I think there is definitely a problem nowadays in that it is impossible to presume *any* philosophical background knowledge, never mind knowledge of any particular school or tradition, if you're writing for the supposed general reader. Don't know if that ever was the case, though. Re-reading some of the early Fontana Modern Masters, and some of them are pretty tough-going.

alext (alext), Friday, 21 November 2003 15:48 (twenty-one years ago)

nine years pass...

http://lareviewofbooks.org/article.php?id=1791

TERRY EAGLETON IS A FUNNY MAN. Writing about Hal Gladfelder’s Fanny Hill in Bombay for the London Review of Books, he offered an overview of the changes in academic manners and morals he has seen over the last few decades. “In the prelapsarian 1960s,” Eagleton recalls:

a typical critical essay might be entitled “Window Imagery in the Later Pasternak,” while in the theoretico-political 1970s, “Class Struggle in The Divine Comedy” was a more predictable topic.
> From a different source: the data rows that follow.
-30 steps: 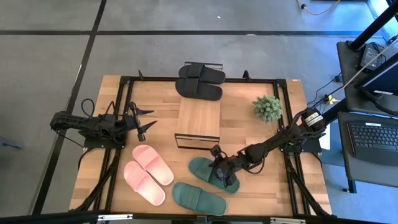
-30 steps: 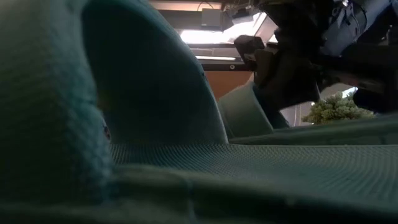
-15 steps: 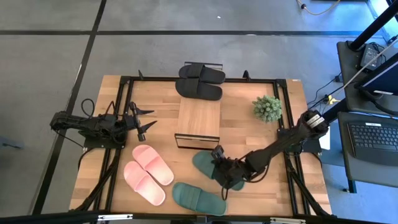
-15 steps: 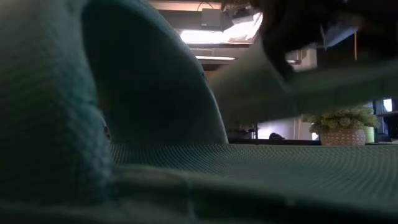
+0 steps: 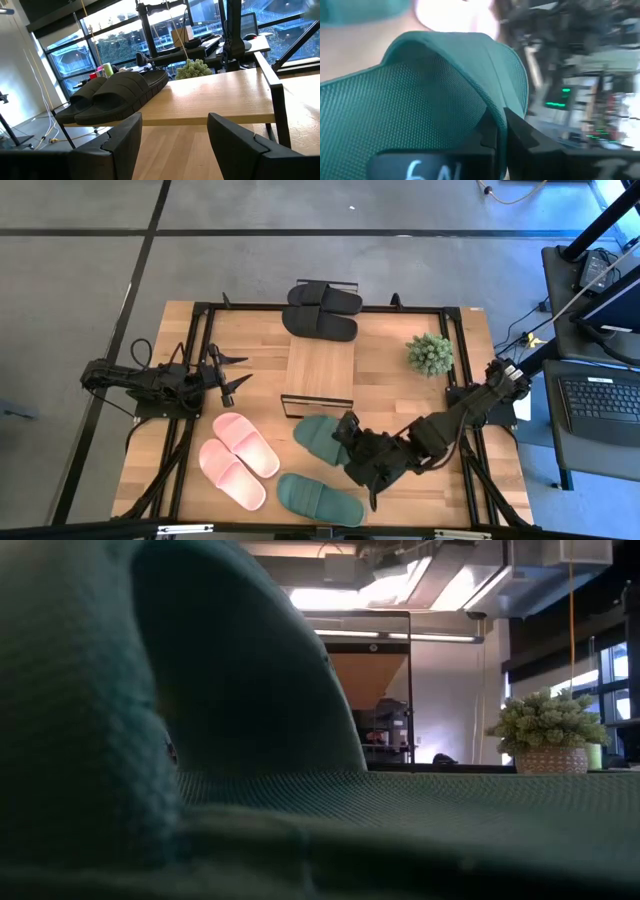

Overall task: Pick and place slides into the shelf
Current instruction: Put the top blue slipper on the shelf

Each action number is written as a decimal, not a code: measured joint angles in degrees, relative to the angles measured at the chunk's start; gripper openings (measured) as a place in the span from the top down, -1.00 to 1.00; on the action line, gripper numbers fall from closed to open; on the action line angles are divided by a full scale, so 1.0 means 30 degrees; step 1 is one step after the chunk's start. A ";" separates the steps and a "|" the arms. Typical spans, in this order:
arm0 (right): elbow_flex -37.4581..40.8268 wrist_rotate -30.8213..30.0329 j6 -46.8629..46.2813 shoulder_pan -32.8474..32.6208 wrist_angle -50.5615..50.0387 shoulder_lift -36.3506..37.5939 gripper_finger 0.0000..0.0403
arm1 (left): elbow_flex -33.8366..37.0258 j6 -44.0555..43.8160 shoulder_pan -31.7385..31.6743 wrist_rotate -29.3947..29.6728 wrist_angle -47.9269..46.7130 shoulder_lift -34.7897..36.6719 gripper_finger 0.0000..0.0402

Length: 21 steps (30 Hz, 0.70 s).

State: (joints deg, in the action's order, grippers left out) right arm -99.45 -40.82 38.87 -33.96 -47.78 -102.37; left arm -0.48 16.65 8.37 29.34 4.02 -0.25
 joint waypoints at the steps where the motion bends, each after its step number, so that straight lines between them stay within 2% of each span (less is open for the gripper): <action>1: -0.0427 -0.0090 0.0671 0.0139 -0.0024 0.0000 0.94 | 0.0000 -0.0002 -0.0002 0.0000 0.0002 0.0004 -0.08; 9: -0.4110 0.0415 0.6458 0.2602 -0.0557 0.0000 0.94 | -0.0003 0.0008 0.0004 0.0000 0.0001 -0.0002 -0.08; 15: -0.7259 0.5943 0.6918 0.6855 -0.2608 0.0011 0.94 | -0.0002 0.0151 -0.0002 0.0000 -0.0004 0.0003 -0.08; 21: -0.6985 1.0292 0.9554 1.1019 -0.1860 0.0015 0.94 | 0.0002 0.0153 0.0002 0.0000 -0.0001 0.0006 -0.08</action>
State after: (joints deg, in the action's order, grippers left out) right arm -120.40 -9.94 67.53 -0.91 -53.36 -102.32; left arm -0.47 17.11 8.38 29.34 4.02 -0.23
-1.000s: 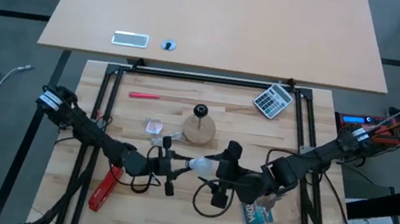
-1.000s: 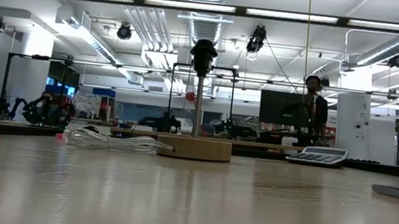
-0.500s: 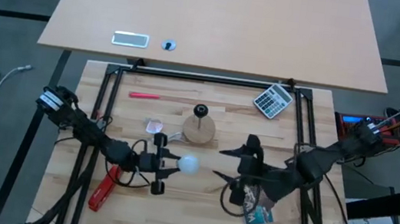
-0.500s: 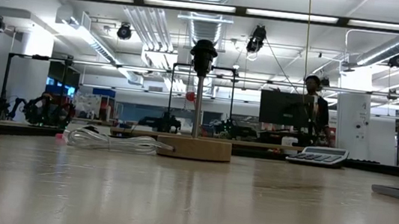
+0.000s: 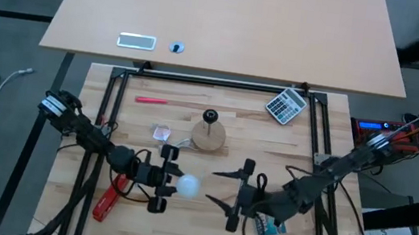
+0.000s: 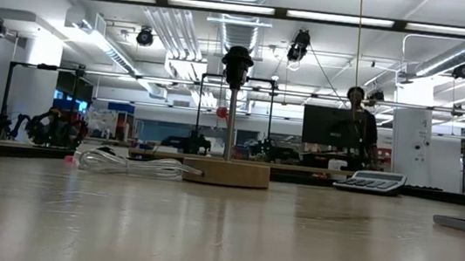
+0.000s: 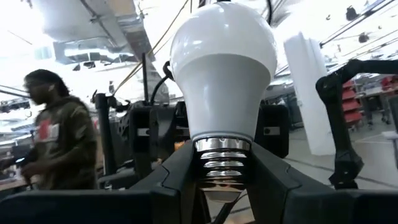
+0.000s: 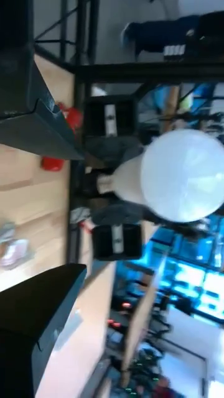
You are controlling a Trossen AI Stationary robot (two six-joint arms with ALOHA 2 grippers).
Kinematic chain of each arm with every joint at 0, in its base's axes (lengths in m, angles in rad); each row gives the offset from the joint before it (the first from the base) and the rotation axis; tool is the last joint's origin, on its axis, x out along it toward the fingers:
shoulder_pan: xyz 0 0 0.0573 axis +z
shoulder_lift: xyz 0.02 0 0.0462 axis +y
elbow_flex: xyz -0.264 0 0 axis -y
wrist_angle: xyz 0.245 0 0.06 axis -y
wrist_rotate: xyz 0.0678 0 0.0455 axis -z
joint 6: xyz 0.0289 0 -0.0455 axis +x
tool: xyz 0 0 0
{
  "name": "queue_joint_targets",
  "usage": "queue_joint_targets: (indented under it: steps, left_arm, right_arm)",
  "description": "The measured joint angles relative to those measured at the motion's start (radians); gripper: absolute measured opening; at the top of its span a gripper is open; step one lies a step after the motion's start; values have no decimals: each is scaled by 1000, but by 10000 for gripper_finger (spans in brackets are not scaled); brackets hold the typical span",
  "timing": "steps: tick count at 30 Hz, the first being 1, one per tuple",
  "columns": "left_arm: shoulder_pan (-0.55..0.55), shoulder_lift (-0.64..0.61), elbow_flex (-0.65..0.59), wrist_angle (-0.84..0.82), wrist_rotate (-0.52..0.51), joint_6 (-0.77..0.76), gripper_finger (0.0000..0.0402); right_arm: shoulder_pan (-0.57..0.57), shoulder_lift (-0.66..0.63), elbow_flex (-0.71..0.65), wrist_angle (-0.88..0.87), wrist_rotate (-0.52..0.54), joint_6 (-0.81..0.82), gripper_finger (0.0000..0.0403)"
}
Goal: Screw lightbulb
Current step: Insert the lightbulb into the lamp
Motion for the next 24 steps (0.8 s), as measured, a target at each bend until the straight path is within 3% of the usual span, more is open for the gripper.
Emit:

By the 1980s and 1990s, conference papers with titles like “Putting the Anus back into Coriolanus” had arrived on the scene.

This is great stuff, and the fact that Eagleton’s own career has thrived amidst these intellectual tectonic shifts makes it all the more hilarious. Mock what you know.

j., Monday, 24 June 2013 19:56 (twelve years ago)

Is requiring interest in the topic the same as requiring knowledge of the topic?